TASK DIRECTIONS:
Take the listing below and write it out again exactly, skipping any picture that it holds.

INFORMATION SHOWN:
- - -

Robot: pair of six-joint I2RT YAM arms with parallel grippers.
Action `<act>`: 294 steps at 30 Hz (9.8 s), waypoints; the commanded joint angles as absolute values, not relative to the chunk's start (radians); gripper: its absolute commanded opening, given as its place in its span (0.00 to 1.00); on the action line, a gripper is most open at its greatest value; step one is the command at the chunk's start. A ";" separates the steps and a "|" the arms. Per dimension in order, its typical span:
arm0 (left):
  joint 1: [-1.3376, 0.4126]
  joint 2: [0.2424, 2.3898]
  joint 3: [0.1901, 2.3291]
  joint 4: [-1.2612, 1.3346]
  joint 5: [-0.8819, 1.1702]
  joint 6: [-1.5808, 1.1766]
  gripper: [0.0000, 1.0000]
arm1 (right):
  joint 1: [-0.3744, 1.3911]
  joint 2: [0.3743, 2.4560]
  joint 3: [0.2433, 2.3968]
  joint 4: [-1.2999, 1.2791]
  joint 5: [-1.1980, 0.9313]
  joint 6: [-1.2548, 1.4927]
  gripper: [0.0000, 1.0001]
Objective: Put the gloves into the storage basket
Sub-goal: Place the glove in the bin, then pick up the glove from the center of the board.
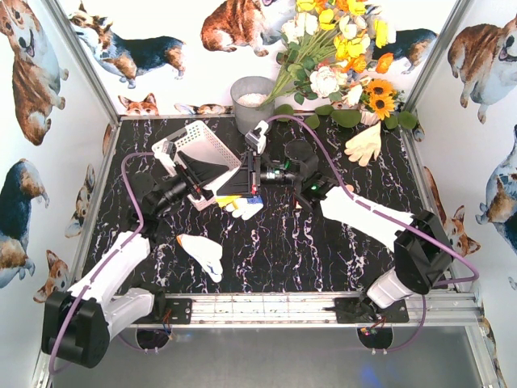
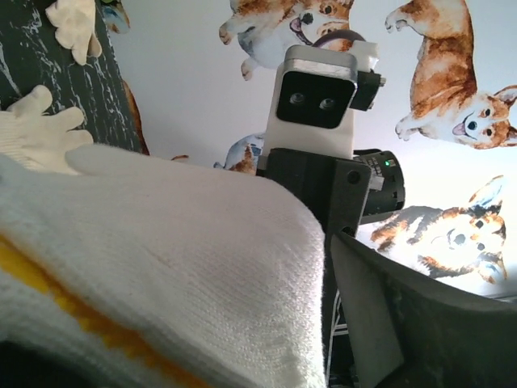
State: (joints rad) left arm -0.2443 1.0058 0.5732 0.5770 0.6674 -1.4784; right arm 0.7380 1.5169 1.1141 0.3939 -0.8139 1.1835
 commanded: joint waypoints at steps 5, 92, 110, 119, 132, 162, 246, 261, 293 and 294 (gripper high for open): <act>-0.236 1.070 0.563 0.766 0.689 -1.552 0.81 | 0.752 1.546 1.212 0.460 -0.880 1.200 0.00; 0.012 1.955 1.218 0.343 0.354 -0.585 0.00 | 0.600 2.759 2.509 -0.340 -0.841 0.743 0.00; 0.014 2.072 1.273 0.151 0.239 -0.516 0.00 | 0.601 2.811 2.520 -0.432 -0.833 0.753 0.06; 0.014 2.096 1.279 0.125 0.222 -0.495 0.00 | 0.598 2.794 2.536 -0.533 -0.789 0.722 0.44; 0.009 2.112 1.246 0.204 0.200 -0.565 0.00 | 0.603 2.603 2.533 -0.717 -0.565 0.533 0.60; -0.011 1.842 1.264 -0.019 0.001 -0.279 0.78 | 0.593 2.077 2.061 -0.621 -0.412 0.443 0.66; -0.149 0.824 0.652 -0.670 -0.007 -0.801 0.77 | 0.336 1.108 0.918 -0.640 -0.357 0.684 0.61; -0.160 0.856 0.361 -0.237 0.206 -0.984 0.11 | 0.341 1.045 0.898 -0.649 -0.342 0.716 0.59; -0.689 1.171 1.262 -0.560 0.738 -0.269 0.00 | 0.360 1.055 0.851 -0.004 -1.042 0.660 0.85; -0.694 1.178 1.274 -0.565 0.760 -0.268 0.00 | 0.367 1.050 0.854 0.013 -1.054 0.660 0.86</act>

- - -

RESPONSE FOR THIS EXERCISE:
Robot: pair of six-joint I2RT YAM arms with parallel grippers.
Action `<act>`: 294 steps at 30 Hz (9.8 s), waypoints; the commanded joint angles as absolute values, not relative to the chunk's start (radians); gripper: its absolute commanded opening, given as its place in its span (0.00 to 1.00); on the action line, a gripper is most open at its greatest value; step one is the command at the chunk's start. A ";" separates the steps and a "|" the arms. Per dimension in order, its typical span:
arm0 (left):
  joint 1: [-1.3376, 0.4126]
  joint 2: [0.2424, 2.3898]
  joint 3: [0.1901, 2.3291]
  joint 4: [-1.2612, 1.3346]
  joint 5: [-0.8819, 1.1702]
  joint 6: [-1.5808, 1.1766]
  gripper: [0.0000, 1.0000]
arm1 (right):
  joint 1: [-0.3744, 1.3911]
  joint 2: [0.3743, 2.4560]
  joint 3: [0.2433, 2.3968]
  joint 4: [-1.2999, 1.2791]
  joint 5: [-1.1980, 0.9313]
  joint 6: [-1.2548, 1.4927]
  gripper: [0.0000, 1.0001]
Objective: Put the gloves into the storage basket
Sub-goal: Place the glove in the bin, then pick up the glove from the center of the board.
State: (joints rad) left arm -0.2443 1.0058 0.5732 0.5770 0.6674 -1.4784; right arm 0.7380 1.5169 1.1141 0.3939 -0.8139 1.1835
 commanded: joint waypoints at steps 5, 92, 110, 119, 132, 162, 246, 261, 293 and 294 (gripper high for open): <act>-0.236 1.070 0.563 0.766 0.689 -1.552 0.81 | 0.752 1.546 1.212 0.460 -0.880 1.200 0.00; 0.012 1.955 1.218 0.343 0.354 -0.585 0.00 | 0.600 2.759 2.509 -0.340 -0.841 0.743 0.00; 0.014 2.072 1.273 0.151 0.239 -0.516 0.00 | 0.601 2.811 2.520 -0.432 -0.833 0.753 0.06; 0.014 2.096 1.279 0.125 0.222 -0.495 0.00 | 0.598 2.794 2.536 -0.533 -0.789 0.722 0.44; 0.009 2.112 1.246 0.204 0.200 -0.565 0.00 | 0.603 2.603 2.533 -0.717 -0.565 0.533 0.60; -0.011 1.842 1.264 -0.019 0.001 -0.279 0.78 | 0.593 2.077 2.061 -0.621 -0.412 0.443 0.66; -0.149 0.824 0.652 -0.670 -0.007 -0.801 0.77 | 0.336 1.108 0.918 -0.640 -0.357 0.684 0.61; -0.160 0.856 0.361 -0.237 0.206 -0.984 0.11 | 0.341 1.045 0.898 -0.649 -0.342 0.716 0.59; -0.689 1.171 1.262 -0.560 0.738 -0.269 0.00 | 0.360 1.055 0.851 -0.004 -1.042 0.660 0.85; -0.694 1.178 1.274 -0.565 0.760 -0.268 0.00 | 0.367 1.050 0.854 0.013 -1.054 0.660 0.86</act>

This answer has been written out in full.